▶ _Work order_: Read the lines below. Copy out any that hold the string "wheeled".
_ _ _
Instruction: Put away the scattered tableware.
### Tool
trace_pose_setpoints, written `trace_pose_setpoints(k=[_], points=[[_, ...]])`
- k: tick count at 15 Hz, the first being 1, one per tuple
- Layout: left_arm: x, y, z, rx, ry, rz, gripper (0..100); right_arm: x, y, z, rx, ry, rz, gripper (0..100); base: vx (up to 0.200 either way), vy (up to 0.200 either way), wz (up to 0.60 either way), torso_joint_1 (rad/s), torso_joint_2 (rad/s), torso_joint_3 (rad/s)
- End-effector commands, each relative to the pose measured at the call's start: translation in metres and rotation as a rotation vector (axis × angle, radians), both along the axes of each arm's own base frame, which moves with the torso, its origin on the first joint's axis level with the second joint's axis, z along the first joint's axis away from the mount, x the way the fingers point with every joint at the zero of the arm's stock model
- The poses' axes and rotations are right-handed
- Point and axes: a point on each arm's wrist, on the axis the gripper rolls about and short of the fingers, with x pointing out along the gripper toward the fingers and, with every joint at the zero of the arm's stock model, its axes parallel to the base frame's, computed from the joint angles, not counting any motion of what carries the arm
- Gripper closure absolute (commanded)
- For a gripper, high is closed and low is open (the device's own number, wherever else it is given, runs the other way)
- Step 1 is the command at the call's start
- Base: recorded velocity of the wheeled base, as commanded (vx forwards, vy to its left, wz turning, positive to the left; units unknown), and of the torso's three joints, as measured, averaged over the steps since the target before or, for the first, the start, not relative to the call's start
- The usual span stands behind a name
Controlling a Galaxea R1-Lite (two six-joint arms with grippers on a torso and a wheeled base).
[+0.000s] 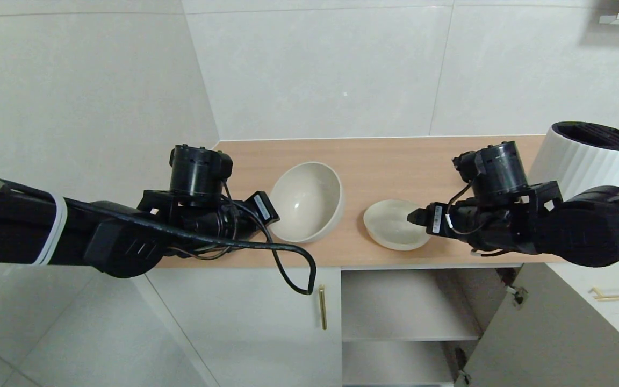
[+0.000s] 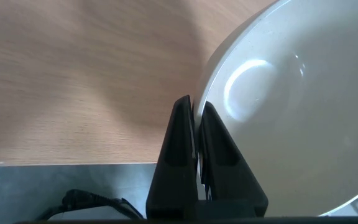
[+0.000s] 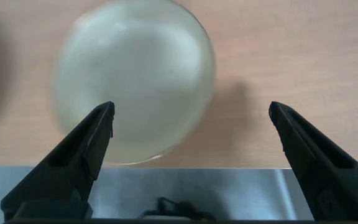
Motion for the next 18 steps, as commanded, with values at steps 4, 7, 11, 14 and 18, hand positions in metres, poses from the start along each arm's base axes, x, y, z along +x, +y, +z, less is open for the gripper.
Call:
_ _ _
▶ _Solution to this exercise_:
- Base: recorded velocity of the wheeled base, as commanded (vx forwards, vy to its left, wz turning, positive to the left; units unknown), and of the torso's three joints, as measured, averaged over the steps since the target before or, for the first, the start, not relative to the call's start
Controlling a Galaxea R1-Lite (two six-joint arms with grippers on a torso and a wheeled base).

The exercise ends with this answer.